William Strampel, 70, is the first person charged since an investigation was launched in January into how Michigan State handled complaints against Nassar, who for years sexually violated girls and young women, especially gymnasts, with his fingers during examinations.
Strampel was dean until December of the College of Osteopathic Medicine, where he oversaw the clinic where Nassar worked, yet he failed to enforce restrictions he imposed on Nassar after a female patient accused him in 2014 of sexual contact, authorities alleged.
Nassar was not supposed to administer any treatment to patients near any “sensitive areas” without a chaperone present. Because Strampel did not follow up to make sure Nassar was abiding by the restrictions, he was able to commit a host of additional sexual assaults until he was fired two years later, prosecutors said.

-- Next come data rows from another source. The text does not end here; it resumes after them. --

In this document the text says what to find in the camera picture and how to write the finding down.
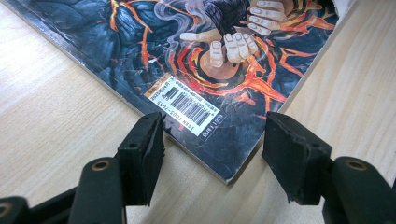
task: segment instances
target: clamp jaw
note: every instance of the clamp jaw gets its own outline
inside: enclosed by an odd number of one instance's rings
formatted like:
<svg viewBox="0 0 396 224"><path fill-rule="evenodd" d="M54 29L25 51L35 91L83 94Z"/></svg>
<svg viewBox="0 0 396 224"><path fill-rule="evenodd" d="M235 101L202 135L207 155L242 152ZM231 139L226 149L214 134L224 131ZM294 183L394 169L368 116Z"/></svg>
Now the clamp jaw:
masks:
<svg viewBox="0 0 396 224"><path fill-rule="evenodd" d="M396 223L393 189L373 165L351 157L330 159L332 147L295 119L269 112L262 156L289 202L318 205L325 223Z"/></svg>
<svg viewBox="0 0 396 224"><path fill-rule="evenodd" d="M125 206L149 205L163 164L163 117L142 117L115 158L88 162L78 186L33 208L22 197L0 199L0 223L126 223Z"/></svg>

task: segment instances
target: skeletal fingers
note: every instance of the skeletal fingers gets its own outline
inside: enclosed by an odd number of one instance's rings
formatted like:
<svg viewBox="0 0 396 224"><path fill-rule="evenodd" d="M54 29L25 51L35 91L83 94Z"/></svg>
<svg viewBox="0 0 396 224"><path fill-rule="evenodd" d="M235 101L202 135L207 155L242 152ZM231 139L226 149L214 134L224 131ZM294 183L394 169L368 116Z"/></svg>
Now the skeletal fingers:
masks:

The criminal complaint also accused Strampel of soliciting nude photos from at least one female medical student and using his office to “harass, discriminate, demean, sexually proposition, and sexually assault female students in violation of his statutory duty as a public officer.”
His computer contained about 50 photos of female genitalia, nude and semi-nude women, sex toys and pornography, prosecutors said. “Many of these photos are of what appear to be ‘selfies’ of female MSU students, as evidenced by the MSU clothing and piercings featured in multiple photos,” according to the complaint.
Strampel was also accused of grabbing students’ buttocks at the college’s annual ball and a scholarship dinner.
Strampel spent Monday night in jail ahead of an arraignment Tuesday afternoon. His attorney, John Dakmak, declined to comment.
The maximum penalty for the charges — misconduct in office, criminal sexual conduct and two counts of neglect of duty — ranges from a year to five years behind bars.
Bill Forsyth, hired as special prosecutor by Michigan’s attorney general to investigate the university, would not discuss the photos on Strampel’s computer or precisely how he obtained them.
“This is an ongoing investigation,” Forsyth said at a news conference. “We would encourage anybody with information, whether it be about former Dean Strampel or whether it’s about anything at Michigan State that they’re concerned about, call the hotline at the attorney general’s office and report that.”
Nassar, 54, pleaded guilty to molesting patients and possessing child pornography and was sentenced to spend the rest of his life in prison earlier this year after roughly 200 women gave statements against him in two courtrooms over 10 extraordinary days.
Strampel told authorities in 2017 that he did not check to see if Nassar was following the restrictions on his practice because Nassar had been “exonerated” in an investigation by police and the university. At least 12 reported assaults occurred after the probe ended, according to university police.
Nassar was fired in 2016 for violating the chaperone rules.
Strampel announced his leave of absence as dean — citing medical reasons — late last year. In February, interim Michigan State President John Engler announced plans to fire Strampel, who still has tenure that protects his employment as a faculty member.
More than 250 girls and women have sued Michigan State, Strampel and other current and former university officials, USA Gymnastics — where Nassar also worked — and others.
John Manly, a lawyer for many of the victims, said his clients were encouraged by the latest arrest.
He said it shows that Michigan Attorney General Bill Schuette “is serious about investigating the systemic misconduct at MSU that led to the largest child sex abuse scandal in history and holding the responsible parties accountable.”